| Task |
Search the material below for "requests" and copy every line where it occurs.

========================================================================

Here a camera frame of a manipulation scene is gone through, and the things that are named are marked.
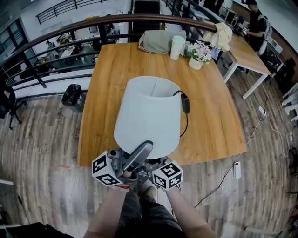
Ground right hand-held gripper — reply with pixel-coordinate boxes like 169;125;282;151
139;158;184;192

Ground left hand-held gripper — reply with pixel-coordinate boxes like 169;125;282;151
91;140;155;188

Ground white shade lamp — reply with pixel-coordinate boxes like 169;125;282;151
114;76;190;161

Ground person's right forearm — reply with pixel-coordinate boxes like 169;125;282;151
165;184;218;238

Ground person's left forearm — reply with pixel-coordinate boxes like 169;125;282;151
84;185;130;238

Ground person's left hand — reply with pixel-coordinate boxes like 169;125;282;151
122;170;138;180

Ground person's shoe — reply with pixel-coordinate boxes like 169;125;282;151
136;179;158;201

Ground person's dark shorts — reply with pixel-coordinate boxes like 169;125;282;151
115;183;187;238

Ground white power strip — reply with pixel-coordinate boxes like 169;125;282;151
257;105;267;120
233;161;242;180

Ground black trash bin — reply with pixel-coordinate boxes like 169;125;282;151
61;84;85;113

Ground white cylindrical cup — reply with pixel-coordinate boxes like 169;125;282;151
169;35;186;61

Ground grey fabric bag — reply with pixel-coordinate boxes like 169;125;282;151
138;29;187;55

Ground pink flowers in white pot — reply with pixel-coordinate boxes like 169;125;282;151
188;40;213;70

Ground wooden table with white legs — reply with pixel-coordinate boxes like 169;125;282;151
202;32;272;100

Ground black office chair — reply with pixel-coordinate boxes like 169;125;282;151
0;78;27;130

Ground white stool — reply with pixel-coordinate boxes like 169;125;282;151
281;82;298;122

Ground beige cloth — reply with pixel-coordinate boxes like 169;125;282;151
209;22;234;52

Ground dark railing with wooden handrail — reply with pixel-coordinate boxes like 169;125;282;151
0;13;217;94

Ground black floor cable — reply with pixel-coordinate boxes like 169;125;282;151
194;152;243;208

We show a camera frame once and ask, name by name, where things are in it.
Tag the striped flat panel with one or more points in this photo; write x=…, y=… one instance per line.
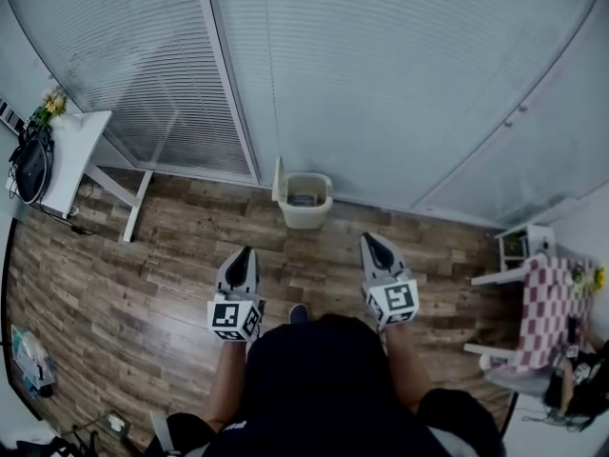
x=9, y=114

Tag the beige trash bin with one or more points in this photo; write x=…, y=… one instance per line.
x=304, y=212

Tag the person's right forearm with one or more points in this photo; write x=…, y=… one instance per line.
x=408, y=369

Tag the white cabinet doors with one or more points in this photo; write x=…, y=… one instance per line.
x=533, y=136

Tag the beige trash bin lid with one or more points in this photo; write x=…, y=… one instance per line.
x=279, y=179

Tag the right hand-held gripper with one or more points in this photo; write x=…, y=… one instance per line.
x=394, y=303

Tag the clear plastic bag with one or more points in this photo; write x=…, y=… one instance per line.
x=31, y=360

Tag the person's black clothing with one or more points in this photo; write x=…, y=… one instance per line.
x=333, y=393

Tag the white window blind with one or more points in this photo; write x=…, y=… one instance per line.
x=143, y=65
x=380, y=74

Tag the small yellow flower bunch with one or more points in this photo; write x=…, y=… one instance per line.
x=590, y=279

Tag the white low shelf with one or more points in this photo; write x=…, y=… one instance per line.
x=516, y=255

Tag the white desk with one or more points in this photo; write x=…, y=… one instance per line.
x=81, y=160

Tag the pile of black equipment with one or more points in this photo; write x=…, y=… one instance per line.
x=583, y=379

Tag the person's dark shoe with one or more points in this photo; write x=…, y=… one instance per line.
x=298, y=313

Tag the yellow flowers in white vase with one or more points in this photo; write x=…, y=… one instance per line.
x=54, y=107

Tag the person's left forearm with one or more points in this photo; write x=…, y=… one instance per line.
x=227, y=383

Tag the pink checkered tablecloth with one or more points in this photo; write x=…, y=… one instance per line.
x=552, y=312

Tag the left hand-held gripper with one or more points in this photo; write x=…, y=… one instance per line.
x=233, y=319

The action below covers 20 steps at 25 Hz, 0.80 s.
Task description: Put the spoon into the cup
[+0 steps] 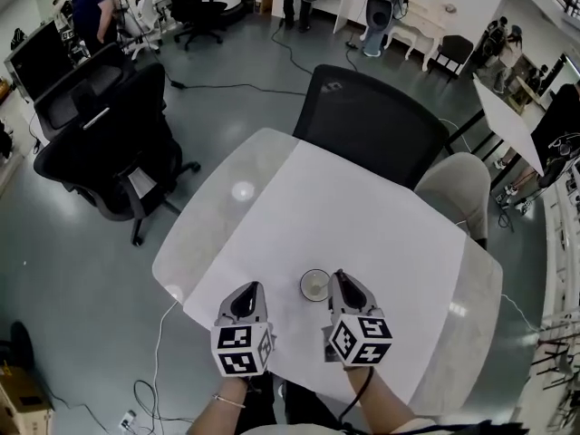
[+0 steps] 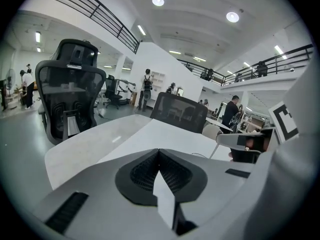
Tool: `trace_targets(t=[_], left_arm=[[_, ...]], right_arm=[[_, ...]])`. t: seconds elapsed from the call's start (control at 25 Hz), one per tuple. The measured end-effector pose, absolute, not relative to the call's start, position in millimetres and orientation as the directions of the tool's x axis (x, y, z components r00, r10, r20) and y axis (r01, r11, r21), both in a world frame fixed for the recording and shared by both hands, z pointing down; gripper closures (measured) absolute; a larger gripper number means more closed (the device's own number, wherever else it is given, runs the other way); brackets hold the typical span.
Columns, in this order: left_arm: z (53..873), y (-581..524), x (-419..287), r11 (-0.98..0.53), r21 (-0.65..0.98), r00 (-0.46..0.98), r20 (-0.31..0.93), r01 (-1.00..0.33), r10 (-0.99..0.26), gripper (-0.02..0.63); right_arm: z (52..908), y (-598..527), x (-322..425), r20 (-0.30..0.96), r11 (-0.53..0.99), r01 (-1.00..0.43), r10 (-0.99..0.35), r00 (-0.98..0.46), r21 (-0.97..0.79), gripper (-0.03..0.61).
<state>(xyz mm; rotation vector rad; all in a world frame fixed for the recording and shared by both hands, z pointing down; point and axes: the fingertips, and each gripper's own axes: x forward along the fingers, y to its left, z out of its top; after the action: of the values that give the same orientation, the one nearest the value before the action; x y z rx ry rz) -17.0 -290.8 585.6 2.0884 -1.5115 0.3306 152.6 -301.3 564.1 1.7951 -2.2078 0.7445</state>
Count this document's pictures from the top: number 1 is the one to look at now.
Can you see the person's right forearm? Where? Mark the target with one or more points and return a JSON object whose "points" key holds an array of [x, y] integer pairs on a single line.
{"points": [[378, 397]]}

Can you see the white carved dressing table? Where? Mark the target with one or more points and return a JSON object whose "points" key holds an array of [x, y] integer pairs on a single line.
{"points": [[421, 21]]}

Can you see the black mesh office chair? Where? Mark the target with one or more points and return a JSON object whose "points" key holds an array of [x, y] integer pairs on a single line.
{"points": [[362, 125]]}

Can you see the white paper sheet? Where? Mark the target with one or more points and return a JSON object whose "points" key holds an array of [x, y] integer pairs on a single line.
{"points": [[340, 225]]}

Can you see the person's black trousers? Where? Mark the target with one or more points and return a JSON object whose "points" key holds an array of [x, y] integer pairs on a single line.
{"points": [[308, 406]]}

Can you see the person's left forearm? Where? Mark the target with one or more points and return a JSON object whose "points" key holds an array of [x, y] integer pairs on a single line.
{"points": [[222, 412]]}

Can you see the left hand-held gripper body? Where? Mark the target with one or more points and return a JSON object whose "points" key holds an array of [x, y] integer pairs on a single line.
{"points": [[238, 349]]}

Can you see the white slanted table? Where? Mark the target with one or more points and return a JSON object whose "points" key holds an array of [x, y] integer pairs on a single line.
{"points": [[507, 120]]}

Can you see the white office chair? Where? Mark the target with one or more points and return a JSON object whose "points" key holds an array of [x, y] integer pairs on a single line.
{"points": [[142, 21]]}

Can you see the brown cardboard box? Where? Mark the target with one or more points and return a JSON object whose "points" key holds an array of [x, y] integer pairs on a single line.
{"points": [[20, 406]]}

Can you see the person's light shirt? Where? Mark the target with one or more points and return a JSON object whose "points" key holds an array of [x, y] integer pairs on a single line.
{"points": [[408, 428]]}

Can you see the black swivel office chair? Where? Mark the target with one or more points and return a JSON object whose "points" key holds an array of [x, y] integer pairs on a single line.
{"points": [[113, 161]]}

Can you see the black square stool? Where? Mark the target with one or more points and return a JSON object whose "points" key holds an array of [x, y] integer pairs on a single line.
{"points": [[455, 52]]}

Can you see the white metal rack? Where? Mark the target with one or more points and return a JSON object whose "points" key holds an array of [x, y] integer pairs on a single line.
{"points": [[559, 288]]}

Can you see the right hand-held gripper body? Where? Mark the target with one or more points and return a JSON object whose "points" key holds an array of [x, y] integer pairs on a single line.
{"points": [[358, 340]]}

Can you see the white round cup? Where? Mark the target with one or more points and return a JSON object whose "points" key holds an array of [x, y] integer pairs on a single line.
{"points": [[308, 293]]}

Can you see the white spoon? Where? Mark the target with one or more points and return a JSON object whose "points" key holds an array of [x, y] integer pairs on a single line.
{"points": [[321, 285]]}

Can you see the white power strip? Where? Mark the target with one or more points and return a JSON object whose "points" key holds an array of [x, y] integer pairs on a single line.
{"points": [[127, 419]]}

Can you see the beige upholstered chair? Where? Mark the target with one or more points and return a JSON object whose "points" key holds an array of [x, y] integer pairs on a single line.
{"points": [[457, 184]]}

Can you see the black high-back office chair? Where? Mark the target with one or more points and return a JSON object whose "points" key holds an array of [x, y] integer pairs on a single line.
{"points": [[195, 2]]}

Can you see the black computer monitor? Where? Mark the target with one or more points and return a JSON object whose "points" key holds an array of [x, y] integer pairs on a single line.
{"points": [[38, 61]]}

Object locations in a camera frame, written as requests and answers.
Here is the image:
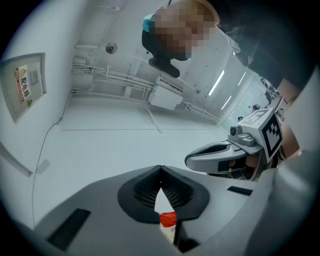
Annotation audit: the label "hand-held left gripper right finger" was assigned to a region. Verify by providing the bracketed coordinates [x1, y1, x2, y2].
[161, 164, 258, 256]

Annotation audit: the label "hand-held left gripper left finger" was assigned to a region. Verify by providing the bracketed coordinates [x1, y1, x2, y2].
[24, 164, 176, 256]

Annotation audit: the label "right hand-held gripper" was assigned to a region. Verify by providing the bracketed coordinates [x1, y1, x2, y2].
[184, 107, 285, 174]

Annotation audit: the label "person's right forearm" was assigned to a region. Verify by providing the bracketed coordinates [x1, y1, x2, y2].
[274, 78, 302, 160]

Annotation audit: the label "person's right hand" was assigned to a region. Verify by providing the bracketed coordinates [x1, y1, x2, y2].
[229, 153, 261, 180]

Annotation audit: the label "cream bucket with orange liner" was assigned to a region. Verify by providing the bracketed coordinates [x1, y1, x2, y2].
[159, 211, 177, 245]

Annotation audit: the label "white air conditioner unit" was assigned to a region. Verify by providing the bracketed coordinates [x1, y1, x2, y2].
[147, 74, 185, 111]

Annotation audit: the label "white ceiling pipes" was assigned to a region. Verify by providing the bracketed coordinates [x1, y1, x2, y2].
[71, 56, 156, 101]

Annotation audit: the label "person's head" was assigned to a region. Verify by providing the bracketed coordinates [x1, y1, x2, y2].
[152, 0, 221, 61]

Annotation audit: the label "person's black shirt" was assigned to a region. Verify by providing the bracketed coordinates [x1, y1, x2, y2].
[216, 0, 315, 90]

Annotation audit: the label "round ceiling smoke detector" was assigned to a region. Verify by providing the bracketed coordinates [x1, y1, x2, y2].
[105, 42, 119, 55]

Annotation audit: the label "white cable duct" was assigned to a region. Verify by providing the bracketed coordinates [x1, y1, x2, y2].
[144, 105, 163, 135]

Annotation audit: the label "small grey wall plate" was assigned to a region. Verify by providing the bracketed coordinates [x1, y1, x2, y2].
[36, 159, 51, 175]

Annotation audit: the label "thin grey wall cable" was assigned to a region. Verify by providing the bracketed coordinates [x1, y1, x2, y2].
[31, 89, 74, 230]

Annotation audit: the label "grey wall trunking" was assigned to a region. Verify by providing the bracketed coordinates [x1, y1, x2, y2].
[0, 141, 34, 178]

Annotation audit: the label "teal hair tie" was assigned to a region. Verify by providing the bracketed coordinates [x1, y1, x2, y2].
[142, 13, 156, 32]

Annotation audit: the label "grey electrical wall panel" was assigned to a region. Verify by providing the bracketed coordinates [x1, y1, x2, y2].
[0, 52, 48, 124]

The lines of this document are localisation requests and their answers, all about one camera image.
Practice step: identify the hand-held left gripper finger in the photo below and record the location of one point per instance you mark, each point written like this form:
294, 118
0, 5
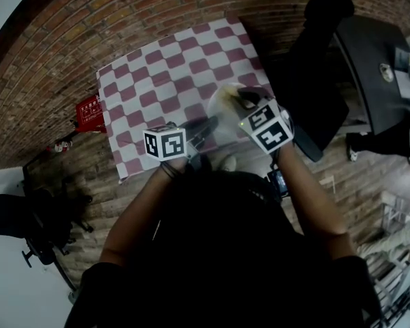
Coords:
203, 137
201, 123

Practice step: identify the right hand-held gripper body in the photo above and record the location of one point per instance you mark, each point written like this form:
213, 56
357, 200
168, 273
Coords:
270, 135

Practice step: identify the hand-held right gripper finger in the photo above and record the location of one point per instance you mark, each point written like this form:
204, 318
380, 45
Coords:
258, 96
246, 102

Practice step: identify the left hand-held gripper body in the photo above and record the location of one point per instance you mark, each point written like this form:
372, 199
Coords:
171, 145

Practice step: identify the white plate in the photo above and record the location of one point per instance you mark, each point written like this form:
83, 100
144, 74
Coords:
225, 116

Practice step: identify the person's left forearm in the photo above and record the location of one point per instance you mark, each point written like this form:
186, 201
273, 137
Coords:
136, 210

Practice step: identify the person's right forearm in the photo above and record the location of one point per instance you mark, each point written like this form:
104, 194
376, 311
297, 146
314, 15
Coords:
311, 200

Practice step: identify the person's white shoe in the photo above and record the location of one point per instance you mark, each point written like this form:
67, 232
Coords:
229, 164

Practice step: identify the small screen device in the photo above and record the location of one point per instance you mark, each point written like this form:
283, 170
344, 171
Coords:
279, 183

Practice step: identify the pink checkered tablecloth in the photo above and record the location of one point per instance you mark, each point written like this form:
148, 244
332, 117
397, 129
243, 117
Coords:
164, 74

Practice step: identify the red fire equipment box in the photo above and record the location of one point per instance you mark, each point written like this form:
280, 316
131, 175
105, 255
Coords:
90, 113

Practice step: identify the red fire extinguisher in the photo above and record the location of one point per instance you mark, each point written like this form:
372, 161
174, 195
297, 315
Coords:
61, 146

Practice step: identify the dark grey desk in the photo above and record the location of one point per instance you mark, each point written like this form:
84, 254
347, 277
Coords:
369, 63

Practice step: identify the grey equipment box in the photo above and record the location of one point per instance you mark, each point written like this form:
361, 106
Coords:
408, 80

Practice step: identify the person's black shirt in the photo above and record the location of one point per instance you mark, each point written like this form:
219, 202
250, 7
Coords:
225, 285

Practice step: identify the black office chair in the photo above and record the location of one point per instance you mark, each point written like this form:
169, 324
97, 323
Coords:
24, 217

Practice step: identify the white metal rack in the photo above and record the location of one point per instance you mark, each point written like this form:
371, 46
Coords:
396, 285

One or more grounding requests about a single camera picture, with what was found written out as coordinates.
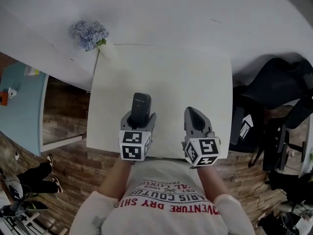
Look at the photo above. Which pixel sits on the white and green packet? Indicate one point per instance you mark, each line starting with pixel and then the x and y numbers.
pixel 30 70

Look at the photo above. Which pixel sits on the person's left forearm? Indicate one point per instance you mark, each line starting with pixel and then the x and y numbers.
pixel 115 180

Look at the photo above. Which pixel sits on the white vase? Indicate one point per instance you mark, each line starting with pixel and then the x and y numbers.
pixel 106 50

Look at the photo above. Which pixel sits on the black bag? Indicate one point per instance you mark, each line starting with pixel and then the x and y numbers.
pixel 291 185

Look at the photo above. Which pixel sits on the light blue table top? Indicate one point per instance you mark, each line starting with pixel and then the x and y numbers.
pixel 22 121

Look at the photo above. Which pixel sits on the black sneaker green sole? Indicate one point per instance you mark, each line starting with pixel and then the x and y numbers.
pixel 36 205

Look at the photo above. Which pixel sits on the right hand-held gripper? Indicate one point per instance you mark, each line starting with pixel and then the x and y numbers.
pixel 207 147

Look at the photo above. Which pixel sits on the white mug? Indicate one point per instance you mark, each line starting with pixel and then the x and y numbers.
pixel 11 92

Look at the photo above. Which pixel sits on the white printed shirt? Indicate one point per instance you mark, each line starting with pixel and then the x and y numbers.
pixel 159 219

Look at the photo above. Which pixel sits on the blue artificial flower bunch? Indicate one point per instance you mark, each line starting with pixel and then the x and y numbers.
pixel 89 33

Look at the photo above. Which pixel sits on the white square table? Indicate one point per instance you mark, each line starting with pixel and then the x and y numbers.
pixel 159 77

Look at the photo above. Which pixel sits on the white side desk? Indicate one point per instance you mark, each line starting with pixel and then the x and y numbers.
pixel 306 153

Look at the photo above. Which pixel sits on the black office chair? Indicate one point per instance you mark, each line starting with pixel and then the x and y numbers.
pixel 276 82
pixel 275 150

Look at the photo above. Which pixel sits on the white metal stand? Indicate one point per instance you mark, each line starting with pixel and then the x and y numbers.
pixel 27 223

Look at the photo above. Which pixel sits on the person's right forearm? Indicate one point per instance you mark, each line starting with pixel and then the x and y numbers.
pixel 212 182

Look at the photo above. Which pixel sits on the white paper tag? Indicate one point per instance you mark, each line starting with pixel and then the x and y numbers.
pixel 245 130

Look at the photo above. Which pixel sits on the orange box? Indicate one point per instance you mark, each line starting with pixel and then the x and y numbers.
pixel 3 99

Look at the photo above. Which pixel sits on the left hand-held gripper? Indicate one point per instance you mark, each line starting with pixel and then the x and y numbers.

========================================================================

| Your response |
Object locations in a camera frame, written as requests and answers.
The lines of this document are localisation requests and their answers, all about one camera image.
One or more grounding requests about a single camera picture, with what was found written out as coordinates.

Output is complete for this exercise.